Bol sebzeli, eti, karbonhidratı bir arada az yağlı çok sağlıklı bir yemek sizi bekliyor.

Afiyet olsun !

Çırpma


çıprma 2

Bazı yemekler anılarla ilişkilidir, size çocukluğunuzu anımsatan, o günleri canlandıran. Bu basit ama çok lezzetli börek, mücver benzeri yemek de öyle benim için. Rahmetli babaannemi kaybedeli bir yıl oldu, ne çabuk geçmiş zaman. Çırpma onunla özdeşleşmiş benim zihnimde. Oysa çok uzun zamandır yapmamıştı, onun elinden yememiştik. Ama çocukluk anılarımda mutfakta bu karışımı hazırlarkenki hali aklımda hep nedense bir de baklava yaparkenki hali bayram arifelerinde.  Şimdi düşünüyorum da demek o zamanlar da ilgiliymişim mutfakla bu sahneler kaldığına göre hep aklımda. Kendi elimle hiç yapmamış olsam da baklavanın nasıl yapıldığı, aralara neler serpildiği, yağının sıcaklığı veya tarhana yaparkenki aşamalar bir bir aklımda kalmış.

Çıprmayı hem o tadı özlediğim için hem de babaannemi anmak için yapmak istedim hatırladığım kadarıyla. İyi ki de yapmışım, ruhu şad olsun.

Pırasalı lezzetleri seviyorsanız bunu da seveceksiniz demektir. Pırasa sadece zeytinyağlı yada kıymalı bir tencere yemeği olarak kalmamalı bence. Özellikle börek veya tart, kiş benzeri hamurişi versiyonları çok lezzetli.  Çok kolay bir tarif çırpma, birlikte yapalım:

Malzemeler:

– 500 gr pırasa

– 150 gr rendelenmiş peynir (beyaz peynir veya eski kaşar olabilir, ne arzu ediyorsanız onu kullanın, ben lor, beyaz peynir ve izmir tulumu karışımı kullandım)

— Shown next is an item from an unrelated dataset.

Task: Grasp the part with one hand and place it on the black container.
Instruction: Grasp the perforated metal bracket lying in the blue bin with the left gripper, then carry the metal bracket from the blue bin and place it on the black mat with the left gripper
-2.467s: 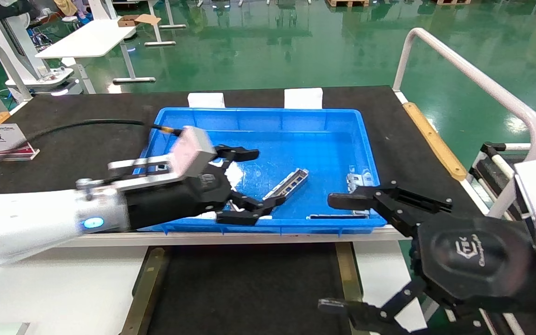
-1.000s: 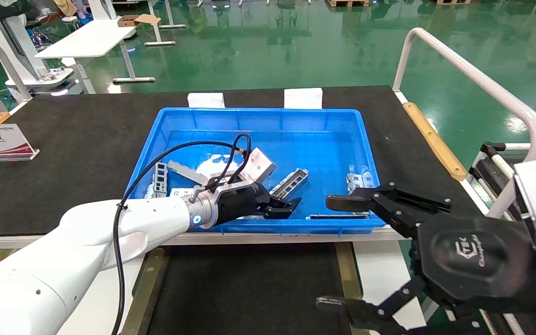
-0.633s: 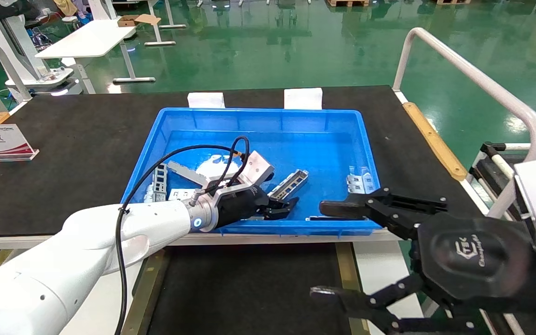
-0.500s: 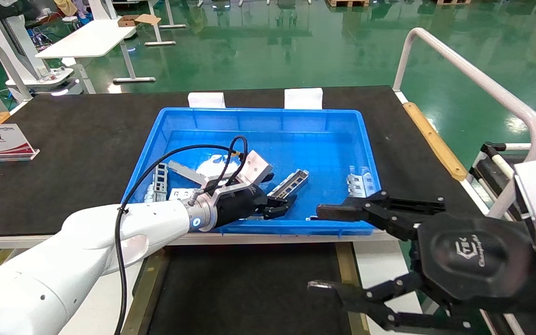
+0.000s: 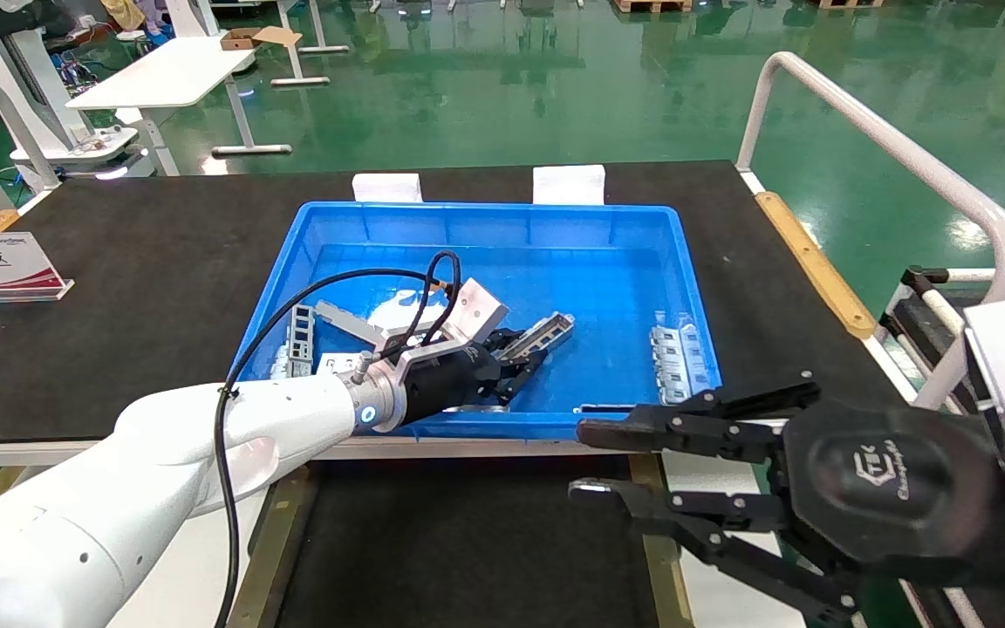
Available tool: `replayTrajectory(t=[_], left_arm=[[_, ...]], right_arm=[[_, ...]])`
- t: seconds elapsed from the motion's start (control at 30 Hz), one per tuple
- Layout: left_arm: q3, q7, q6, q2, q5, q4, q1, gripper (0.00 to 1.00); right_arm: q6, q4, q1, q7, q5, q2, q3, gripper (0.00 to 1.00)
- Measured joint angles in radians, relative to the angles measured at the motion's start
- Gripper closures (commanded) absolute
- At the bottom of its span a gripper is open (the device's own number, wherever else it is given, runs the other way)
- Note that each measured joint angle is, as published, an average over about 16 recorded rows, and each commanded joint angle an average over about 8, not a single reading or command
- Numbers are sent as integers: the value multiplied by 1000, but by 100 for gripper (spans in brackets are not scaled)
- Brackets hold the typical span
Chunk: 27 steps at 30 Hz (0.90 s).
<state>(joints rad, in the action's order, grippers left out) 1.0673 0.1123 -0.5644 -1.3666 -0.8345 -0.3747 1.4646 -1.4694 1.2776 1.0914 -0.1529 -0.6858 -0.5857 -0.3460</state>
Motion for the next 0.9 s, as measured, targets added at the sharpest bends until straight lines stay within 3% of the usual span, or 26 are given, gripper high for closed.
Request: replayTrajectory(t=[0.53,0.9], left_arm=[[-7,27,-28,19,149,10,52,100],[-55,92,-436,180,255,-60,56,100]], right_arm=[[0,0,0,0,0,0,0,100],[0,0,0,0,0,0,-1,100]])
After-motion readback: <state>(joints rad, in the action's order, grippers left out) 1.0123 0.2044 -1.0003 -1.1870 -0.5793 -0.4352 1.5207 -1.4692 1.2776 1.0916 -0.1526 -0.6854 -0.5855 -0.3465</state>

– 3 yemek kaşığı zeytinyağı

– tuz, karabiber

– 1,5 su bardağı mısır unu

– 1 su bardağı su

– 50 gr tereyağı

çırpma hazırlık

Pırasayı ayıklayıp yıkadıktan sonra ince ince kıyın. Bir tavada zeytinyağı ile hafif soteleyin. Tuzunu, karabiberini ekleyin, soğuması için kenara alın. Diğer tarafta mısır ununu su ile boza kıvamında bir bulamaç haline gelecek şekilde karın. Su miktarını gözlemleyerek ayarlayabilirsiniz. Elinizdeki mısır unu cinsine göre su miktarı değişiklik gösterebilir. Kıvamı sulu bir kek hamuru veya boza kıvamında olmalıdır. Bulamacın içine sotelenmiş pırasaları ve peyniri ekleyin, iyice karıştırın.

tepside

Fırın tepsisinin içini tereyağı ile kalın bir tabaka halinde yağlayın. İyi pişmesi, lezzeti ve tepsiden kolayca çıkabilmesi için bu aşama çok önemli. Pırasalı karışımı tepsiye dökün, eşit kalınlıkta yayın. Malzemenin tepsideki kalınlığı bir santim kadar olmalıdır. Kalan tereyağını ufak parçalar halinde pırasaların üzerine koyun. 200 derece fırında üzeri iyice kızarana kadar 30- 40 dk pişirin. Dilimlerek servis yapın.

çırpma

İster çay saatlerinizde değişik bir tuzlu olarak isterseniz akşam yemeklerinizde değişik bir mücver alternatifi olarak sofranızda yer verin derim. Mısır unu ve pırasa bileşimi hoş bir alternatif olarak sizin için.

Afiyet olsun!

Karamelli kabak tatlısı


karamelli kabak soslu muhallebi

Kış mevsiminde bal kabağı en sevdiğim sebzelerden biri. Aslında sadece tatlı olarak değil yemek, börek, çorba gibi farklı kullanımlarını da çok seviyorum ama maalesef evin erkekleri tarafından rağbet görmediği için pek yapılamıyor.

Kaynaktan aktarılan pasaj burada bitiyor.